◆ AIM OF THE EXERCISE: Pull every line with "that" from the data below and copy it.

◆ DATASET EXTRACT:
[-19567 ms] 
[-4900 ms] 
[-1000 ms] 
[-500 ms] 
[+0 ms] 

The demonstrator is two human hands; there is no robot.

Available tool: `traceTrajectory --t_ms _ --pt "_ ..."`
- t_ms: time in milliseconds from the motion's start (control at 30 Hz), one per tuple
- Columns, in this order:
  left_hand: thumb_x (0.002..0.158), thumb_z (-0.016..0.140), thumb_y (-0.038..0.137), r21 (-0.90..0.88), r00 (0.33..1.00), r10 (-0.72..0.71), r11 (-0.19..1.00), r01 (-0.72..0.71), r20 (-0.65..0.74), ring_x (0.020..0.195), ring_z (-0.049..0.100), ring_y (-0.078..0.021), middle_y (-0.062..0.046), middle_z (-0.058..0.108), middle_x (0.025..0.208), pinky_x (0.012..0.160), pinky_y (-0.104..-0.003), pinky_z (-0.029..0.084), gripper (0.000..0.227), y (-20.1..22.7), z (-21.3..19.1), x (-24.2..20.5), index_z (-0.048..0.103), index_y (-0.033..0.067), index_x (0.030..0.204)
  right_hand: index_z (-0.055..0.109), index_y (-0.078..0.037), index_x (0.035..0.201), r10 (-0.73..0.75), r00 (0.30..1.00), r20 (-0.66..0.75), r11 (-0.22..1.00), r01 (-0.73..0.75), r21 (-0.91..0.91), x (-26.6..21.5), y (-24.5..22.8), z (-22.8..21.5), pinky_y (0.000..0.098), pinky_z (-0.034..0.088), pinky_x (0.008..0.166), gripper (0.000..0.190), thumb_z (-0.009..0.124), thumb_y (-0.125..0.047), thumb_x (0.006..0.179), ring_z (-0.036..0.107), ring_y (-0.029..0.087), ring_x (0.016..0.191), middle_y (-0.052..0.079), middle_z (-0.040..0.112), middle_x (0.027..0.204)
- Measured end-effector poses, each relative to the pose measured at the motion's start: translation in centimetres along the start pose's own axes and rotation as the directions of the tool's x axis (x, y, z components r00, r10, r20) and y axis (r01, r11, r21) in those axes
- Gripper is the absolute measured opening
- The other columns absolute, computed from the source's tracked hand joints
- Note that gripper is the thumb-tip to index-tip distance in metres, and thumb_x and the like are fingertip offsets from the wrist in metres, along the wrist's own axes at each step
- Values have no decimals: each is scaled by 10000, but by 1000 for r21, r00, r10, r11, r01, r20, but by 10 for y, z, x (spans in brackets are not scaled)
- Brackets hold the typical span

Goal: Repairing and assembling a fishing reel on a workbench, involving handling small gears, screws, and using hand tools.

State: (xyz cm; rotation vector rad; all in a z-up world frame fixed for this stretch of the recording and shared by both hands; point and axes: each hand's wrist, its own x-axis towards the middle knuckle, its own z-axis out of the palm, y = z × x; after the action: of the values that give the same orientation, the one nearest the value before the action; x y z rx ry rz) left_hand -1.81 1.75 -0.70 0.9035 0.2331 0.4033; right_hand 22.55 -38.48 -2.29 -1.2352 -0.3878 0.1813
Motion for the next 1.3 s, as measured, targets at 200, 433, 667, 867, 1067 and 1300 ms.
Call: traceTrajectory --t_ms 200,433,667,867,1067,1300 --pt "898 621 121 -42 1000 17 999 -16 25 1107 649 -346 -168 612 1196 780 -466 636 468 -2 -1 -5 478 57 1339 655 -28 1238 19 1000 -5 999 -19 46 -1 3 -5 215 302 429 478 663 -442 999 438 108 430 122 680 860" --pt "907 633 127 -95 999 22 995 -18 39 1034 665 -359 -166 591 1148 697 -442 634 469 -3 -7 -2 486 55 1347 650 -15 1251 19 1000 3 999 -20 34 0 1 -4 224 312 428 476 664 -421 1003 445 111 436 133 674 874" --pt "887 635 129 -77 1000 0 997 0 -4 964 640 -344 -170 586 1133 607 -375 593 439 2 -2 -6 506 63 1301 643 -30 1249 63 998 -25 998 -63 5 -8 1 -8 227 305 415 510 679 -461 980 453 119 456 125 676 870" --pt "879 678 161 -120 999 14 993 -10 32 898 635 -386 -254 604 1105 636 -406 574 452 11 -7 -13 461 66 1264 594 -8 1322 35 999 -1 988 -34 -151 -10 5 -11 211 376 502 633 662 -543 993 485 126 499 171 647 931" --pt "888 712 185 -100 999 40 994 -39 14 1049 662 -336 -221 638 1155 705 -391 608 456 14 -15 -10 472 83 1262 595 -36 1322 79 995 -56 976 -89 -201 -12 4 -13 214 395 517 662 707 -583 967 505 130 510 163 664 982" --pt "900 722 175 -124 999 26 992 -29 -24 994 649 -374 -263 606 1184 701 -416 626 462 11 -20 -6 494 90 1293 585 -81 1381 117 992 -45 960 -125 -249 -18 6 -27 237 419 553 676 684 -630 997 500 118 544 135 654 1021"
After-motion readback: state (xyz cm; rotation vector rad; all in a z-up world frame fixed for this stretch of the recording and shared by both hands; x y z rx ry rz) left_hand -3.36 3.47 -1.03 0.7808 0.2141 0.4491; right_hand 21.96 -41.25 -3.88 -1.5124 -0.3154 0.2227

◆ RESULT BELOW:
- Note that gripper is the thumb-tip to index-tip distance in metres, and thumb_x and the like are fingertip offsets from the wrist in metres, along the wrist's own axes at each step
State: (xyz cm; rotation vector rad; all in a z-up world frame fixed for this stretch of the recording and shared by both hands; point and axes: each hand's wrist, its own x-axis towards the middle knuckle, its own z-axis out of the palm, y = z × x; after the action: of the values that give the same orientation, the one nearest the value before the action; x y z rx ry rz) left_hand -1.81 1.75 -0.70 0.9035 0.2331 0.4033; right_hand 22.55 -38.48 -2.29 -1.2352 -0.3878 0.1813

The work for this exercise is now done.